While I'm feeling scientific, I'd love to compare this - below - with a video of a dance floor. I don't see why you couldn't do exactly the same experiment.



Would the traffic jams - if any - follow a similar mathematical rule? Specifically, would they propagate backwards at two-thirds of the average speed the dancers go at when there's no traffic?

4 comments:

Anonymous said...

awesome vid! Those "lags" are caused by people not paying attention and/or not keeping up with the changes in speed and/or CELL PHONES.

Shut up and drive/dance!!!

Anonymous said...

Interesting video and explains all those "what was that hold up all about?" type of questions we get when driving on the motorways.

There is one minor difference though and that is that the cars are all trying to make progress in a single direction. In tango some dancers like to travel and make progress (like me), whilst others just like to stay where they are and only move on when they eventually notice an intimidating wall of dancers built up behind them in the line of dance (even then they don't always take the hint...).

I have often wondered what is the major factor to getting a nice flow of motion at a milonga.
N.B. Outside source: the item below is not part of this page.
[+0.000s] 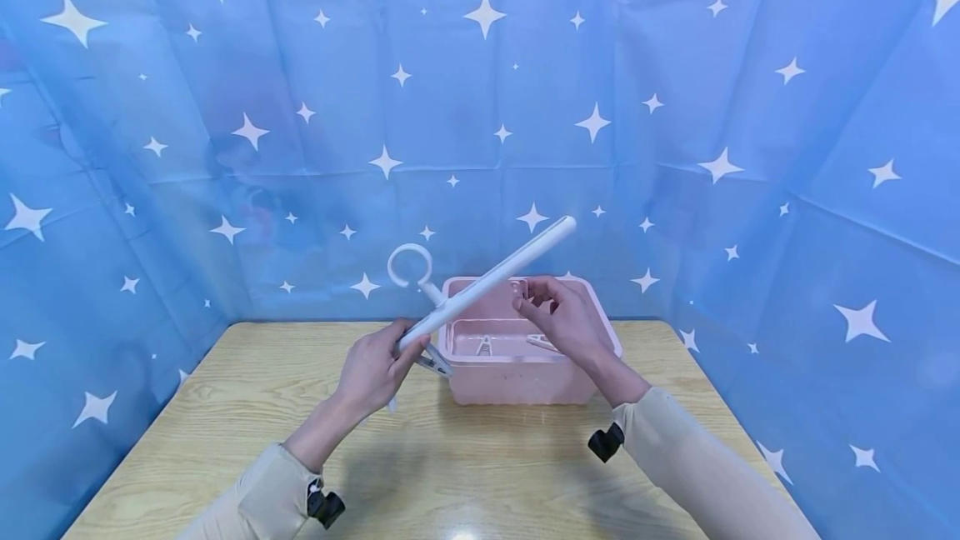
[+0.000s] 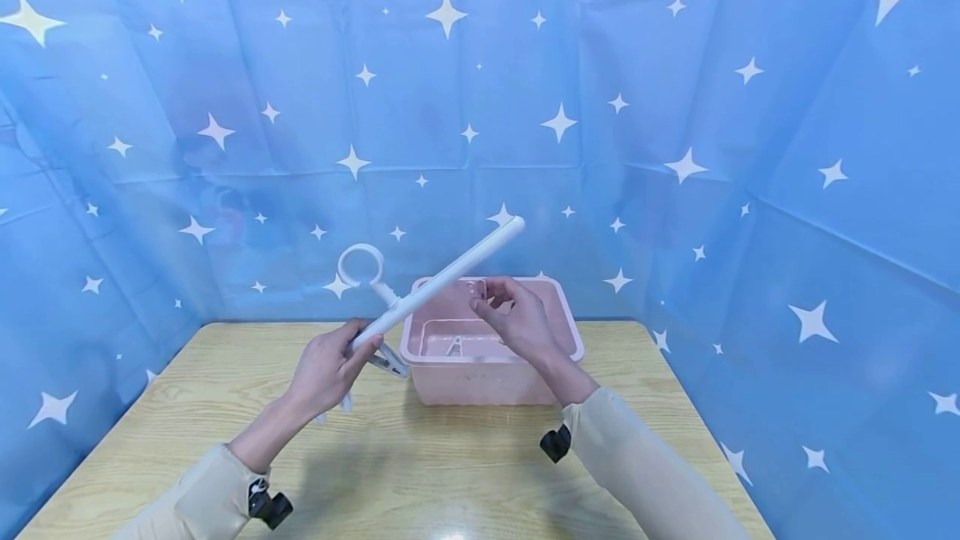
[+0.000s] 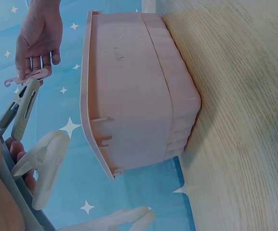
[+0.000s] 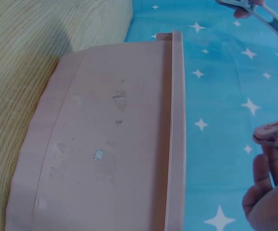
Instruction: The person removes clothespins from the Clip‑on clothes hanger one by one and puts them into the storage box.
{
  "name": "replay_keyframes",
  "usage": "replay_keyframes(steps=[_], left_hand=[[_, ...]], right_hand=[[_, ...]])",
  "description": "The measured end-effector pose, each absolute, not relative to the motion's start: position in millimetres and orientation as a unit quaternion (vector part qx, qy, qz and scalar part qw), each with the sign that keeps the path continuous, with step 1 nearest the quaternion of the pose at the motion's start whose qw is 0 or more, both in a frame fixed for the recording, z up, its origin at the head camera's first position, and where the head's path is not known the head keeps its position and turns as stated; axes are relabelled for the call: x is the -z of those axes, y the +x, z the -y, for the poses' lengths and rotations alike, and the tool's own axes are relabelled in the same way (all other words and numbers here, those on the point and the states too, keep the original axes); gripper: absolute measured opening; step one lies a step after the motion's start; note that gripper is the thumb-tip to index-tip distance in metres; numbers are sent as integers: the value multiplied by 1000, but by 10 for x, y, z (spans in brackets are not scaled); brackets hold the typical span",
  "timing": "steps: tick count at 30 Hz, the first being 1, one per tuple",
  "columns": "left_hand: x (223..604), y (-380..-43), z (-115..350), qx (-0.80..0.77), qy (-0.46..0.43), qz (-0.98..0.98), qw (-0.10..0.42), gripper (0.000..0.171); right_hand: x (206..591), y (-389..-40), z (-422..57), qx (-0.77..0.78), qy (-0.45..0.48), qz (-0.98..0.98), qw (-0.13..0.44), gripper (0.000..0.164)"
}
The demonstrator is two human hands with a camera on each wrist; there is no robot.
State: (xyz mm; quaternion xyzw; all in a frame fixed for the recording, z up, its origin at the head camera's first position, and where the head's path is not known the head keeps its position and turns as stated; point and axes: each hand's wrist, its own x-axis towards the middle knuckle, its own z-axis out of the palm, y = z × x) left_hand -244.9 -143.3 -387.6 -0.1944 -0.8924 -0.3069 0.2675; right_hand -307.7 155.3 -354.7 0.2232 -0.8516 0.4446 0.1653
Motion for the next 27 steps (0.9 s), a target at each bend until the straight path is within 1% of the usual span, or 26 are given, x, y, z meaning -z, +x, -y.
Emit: replay_keyframes(steps=[6,15,21,27], left_hand=[[3884,-2444,1445,306,-196,892,267,25],[3888,-2444,1450,309,-196,892,265,26],[3883,-2446,1446,307,-194,893,264,26],[3878,-2437,1444,308,-191,894,262,28]], right_hand=[[3560,-3078,-1562,-441,212,857,162,27],[3558,-3079,-1564,-447,189,862,147,22],[3571,-3082,-1580,-458,179,859,139,28],[3578,-3087,-1593,-471,182,853,132,22]])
Is it the leaders, the combination of partners, the selection of music?

I've never been able to predict at the start of a milonga whether it's going to be a lovely flowing milonga where I can concentrate on the music and my partner, or a navigational hell!

msHedgehog said...

@johanna - I think the point is that it still happens, and cannot be prevented, even if all your drivers are doing their best to move at a constant speed around a completely regular circle, and mobiles and so forth are removed.
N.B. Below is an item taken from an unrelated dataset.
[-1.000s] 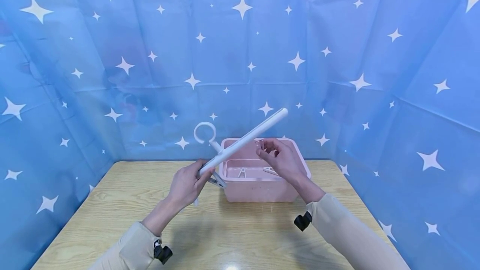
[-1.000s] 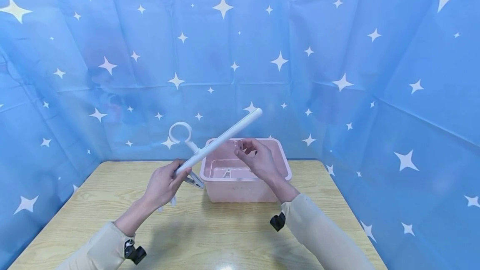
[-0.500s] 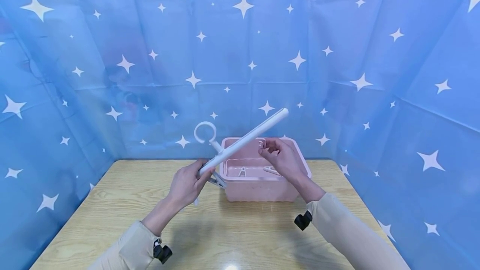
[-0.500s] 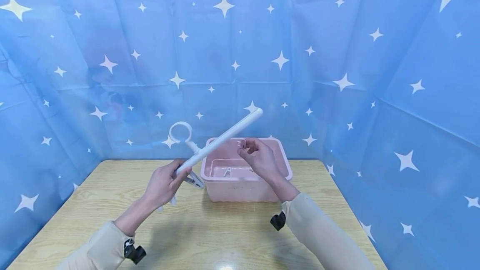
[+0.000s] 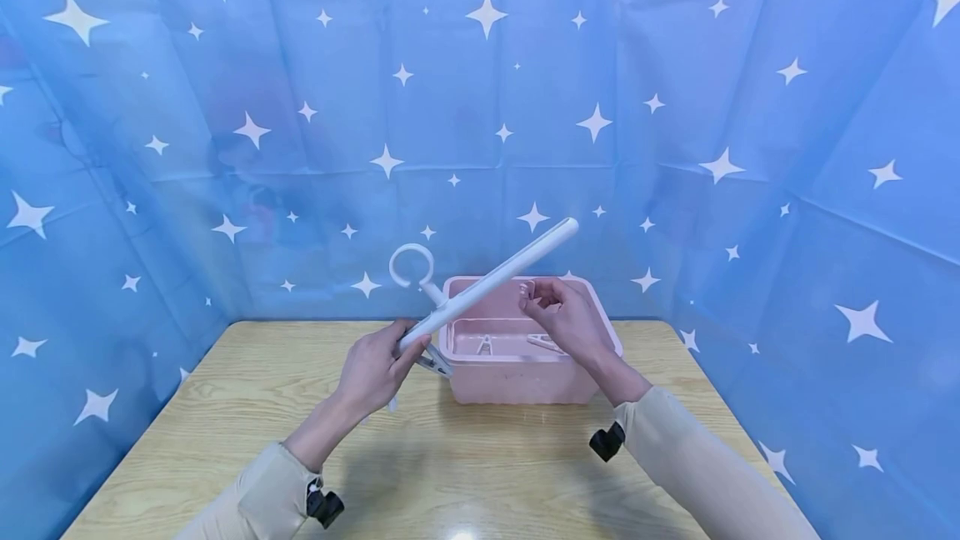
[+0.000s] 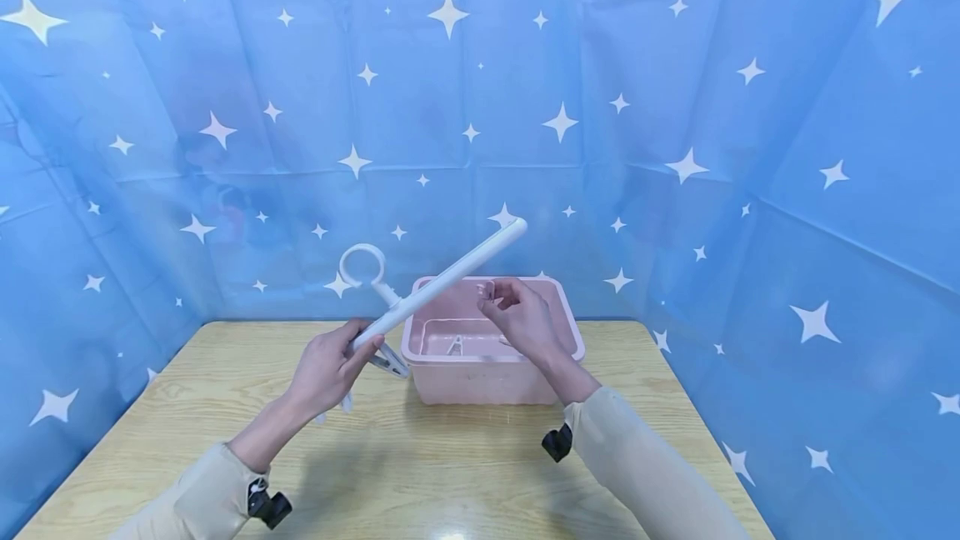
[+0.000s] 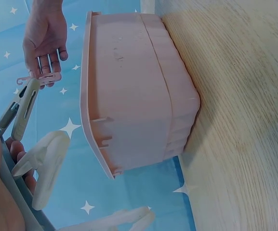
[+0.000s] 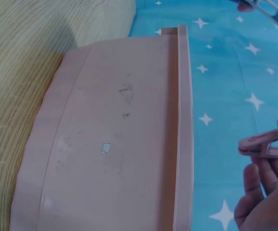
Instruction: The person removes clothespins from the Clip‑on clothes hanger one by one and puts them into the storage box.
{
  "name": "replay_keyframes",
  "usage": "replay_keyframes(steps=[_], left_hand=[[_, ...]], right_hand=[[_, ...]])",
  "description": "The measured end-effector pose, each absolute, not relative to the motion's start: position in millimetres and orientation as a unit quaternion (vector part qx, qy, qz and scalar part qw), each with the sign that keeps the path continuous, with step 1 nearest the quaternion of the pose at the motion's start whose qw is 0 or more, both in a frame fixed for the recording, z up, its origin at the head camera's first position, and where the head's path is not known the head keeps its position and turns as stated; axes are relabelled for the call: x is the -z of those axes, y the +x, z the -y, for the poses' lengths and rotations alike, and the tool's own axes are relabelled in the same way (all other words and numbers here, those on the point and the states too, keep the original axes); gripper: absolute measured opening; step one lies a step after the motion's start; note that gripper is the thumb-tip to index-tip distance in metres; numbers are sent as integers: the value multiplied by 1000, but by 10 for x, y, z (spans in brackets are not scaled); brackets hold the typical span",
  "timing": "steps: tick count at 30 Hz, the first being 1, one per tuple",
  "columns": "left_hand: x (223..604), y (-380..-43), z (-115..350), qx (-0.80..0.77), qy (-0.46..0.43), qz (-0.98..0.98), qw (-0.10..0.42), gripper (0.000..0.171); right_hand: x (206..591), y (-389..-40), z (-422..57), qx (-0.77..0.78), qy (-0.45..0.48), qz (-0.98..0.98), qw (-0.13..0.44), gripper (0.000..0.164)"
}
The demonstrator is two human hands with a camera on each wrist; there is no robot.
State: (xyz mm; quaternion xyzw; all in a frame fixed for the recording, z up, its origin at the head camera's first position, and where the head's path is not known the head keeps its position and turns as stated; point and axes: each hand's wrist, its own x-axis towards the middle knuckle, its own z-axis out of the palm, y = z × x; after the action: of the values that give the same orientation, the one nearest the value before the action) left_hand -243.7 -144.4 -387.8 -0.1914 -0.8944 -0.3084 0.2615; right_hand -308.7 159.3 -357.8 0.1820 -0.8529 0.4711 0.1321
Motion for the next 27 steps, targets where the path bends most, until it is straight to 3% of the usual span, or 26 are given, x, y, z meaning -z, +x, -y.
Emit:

@David - I think it would still happen to some degree (and for the same reasons) if you removed that difference and duplicated the experiment exactly, with a circular single-lane track, and a team of competent and cooperative dancers actively trying to progress at the same constant speed. Whether the jams happen, and when, probably doesn't depend on the things it's normally assumed to depend on. What interests me first, though, is whether the relationship between the speed of the jam and the speed aimed at would be the same as it is for cars.

Anonymous said...

In one of my regular classes 2 or 3 years ago, the teacher was trying to teach us some floorcraft. He partitioned off the dance floor with some chairs and told us to dance in the line of dance, no overtaking, and if there was space in the line of dance ahead of us, to move into it. He then proceeded to move the chairs to make the dance floor smaller and smaller to simulate dancing in a crowded milonga.
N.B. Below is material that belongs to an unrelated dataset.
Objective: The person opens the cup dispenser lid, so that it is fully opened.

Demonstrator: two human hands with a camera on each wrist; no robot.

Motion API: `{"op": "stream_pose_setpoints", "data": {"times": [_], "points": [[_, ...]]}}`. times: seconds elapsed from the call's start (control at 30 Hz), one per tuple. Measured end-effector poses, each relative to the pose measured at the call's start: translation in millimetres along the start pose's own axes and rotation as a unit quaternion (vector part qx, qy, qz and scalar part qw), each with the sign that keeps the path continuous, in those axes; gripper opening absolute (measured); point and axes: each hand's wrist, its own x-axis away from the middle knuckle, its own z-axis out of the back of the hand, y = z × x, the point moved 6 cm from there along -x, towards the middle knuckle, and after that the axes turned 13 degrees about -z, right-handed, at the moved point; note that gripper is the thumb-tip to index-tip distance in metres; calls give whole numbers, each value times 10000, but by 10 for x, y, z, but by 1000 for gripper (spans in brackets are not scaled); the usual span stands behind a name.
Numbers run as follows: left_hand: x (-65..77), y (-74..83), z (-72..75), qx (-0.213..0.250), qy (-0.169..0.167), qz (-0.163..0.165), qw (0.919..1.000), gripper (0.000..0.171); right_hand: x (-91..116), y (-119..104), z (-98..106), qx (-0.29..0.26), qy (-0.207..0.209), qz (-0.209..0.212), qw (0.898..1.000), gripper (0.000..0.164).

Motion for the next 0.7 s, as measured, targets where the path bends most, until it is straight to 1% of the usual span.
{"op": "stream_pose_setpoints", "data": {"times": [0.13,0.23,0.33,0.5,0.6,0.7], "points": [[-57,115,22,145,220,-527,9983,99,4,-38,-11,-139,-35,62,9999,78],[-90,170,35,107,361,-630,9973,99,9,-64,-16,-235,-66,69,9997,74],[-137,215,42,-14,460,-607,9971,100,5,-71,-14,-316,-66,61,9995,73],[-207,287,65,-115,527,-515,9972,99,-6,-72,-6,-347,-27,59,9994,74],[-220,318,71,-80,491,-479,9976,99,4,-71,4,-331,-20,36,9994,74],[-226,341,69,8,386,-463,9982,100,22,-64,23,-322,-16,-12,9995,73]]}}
I remember that as the dance floor grew smaller, the smooth progress of the dance changed at a point to alternating periods of being able to travel for a while then having to remain static until a space opened up in front of me. which would be the same as these compression waves you see on the video.

I didn't really notice though how the compression wave moved at the time! If I ever do a similar workshop again, I'll take notice...

I would guess that for the cars, it is the lag between the drivers vision and action of their feet on the pedals that causes the compression wave effect. If that lag is similar for dancers, then it seems reasonable that it should follow similar rules.